EXERCISE DESCRIPTION ▸ Extract exactly and only the lines of the data below, starting at the line with "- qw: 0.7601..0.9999" and stopping after the final line.

━━━━━ DATA SECTION ━━━━━

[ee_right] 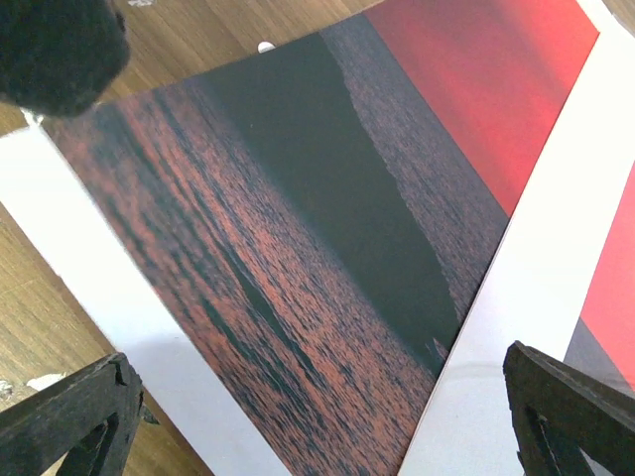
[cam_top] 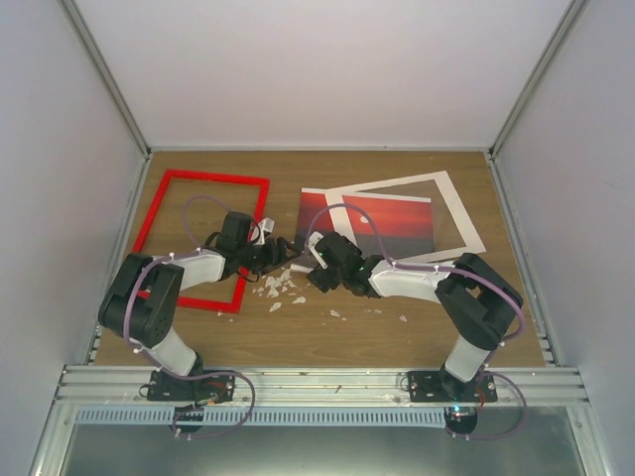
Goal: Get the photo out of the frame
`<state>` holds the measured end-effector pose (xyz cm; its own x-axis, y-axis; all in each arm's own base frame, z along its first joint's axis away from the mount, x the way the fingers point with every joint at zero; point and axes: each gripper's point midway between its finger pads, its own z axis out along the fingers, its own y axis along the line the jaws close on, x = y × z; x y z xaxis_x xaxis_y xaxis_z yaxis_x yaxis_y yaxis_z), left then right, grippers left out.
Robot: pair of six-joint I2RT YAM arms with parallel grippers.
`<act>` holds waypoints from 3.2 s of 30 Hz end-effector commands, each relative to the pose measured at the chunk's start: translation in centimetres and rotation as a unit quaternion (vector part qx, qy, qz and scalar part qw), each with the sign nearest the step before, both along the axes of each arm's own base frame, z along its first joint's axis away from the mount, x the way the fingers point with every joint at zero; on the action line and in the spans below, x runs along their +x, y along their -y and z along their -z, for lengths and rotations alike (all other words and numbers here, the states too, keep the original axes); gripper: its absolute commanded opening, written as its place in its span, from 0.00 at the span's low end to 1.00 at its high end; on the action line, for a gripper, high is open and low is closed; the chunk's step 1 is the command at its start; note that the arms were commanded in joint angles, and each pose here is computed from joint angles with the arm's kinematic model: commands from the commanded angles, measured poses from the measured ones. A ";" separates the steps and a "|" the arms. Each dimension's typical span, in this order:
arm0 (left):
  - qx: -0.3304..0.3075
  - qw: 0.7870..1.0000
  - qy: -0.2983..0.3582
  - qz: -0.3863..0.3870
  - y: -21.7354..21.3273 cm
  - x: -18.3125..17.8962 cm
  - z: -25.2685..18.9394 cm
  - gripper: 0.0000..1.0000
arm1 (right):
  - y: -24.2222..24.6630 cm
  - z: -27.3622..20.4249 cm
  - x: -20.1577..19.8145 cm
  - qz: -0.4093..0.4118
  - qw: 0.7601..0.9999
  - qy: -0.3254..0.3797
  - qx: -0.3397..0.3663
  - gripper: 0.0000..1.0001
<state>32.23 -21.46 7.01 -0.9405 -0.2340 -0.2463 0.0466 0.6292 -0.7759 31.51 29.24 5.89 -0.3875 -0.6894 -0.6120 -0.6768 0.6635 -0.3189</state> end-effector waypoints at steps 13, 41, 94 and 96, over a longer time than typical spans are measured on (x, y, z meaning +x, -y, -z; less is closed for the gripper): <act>-0.025 1.000 -0.008 0.004 1.3 1.5 0.8 0.54 | 0.2 -0.9 -0.2 -0.008 1.000 0.010 0.021 1.00; 0.006 1.000 -0.011 0.028 1.6 1.9 2.1 0.61 | -0.5 -0.5 0.1 -0.006 0.999 0.010 0.039 0.99; -0.005 0.995 -0.027 0.101 7.0 -3.4 1.8 0.60 | 5.4 -3.3 -0.7 0.085 0.991 0.043 0.093 1.00; -0.009 0.994 -0.028 0.106 7.5 -3.9 1.8 0.60 | 5.9 -3.6 -0.9 0.091 0.990 0.046 0.099 1.00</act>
<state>29.62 -27.70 4.48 -0.9818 -0.0548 -0.1818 0.1075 0.6287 -0.7702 30.55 24.43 8.32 -0.4197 -0.5402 -0.7294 -0.5710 0.7818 -0.2505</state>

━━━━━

WRITTEN ANSWER ▸
  - qw: 0.7601..0.9999
  - qy: -0.3254..0.3797
  - qx: -0.3397..0.3663
  - gripper: 0.0000..1.0001
<state>32.23 -21.46 7.01 -0.9405 -0.2340 -0.2463 0.0466 0.6292 -0.7759 31.51 29.24 5.89 -0.3875 -0.6894 -0.6120 -0.6768 0.6635 -0.3189</state> end-effector waypoints at steps 13, 41, 94 and 96, over a longer time than typical spans are measured on (x, y, z meaning +x, -y, -z; less is closed for the gripper): <act>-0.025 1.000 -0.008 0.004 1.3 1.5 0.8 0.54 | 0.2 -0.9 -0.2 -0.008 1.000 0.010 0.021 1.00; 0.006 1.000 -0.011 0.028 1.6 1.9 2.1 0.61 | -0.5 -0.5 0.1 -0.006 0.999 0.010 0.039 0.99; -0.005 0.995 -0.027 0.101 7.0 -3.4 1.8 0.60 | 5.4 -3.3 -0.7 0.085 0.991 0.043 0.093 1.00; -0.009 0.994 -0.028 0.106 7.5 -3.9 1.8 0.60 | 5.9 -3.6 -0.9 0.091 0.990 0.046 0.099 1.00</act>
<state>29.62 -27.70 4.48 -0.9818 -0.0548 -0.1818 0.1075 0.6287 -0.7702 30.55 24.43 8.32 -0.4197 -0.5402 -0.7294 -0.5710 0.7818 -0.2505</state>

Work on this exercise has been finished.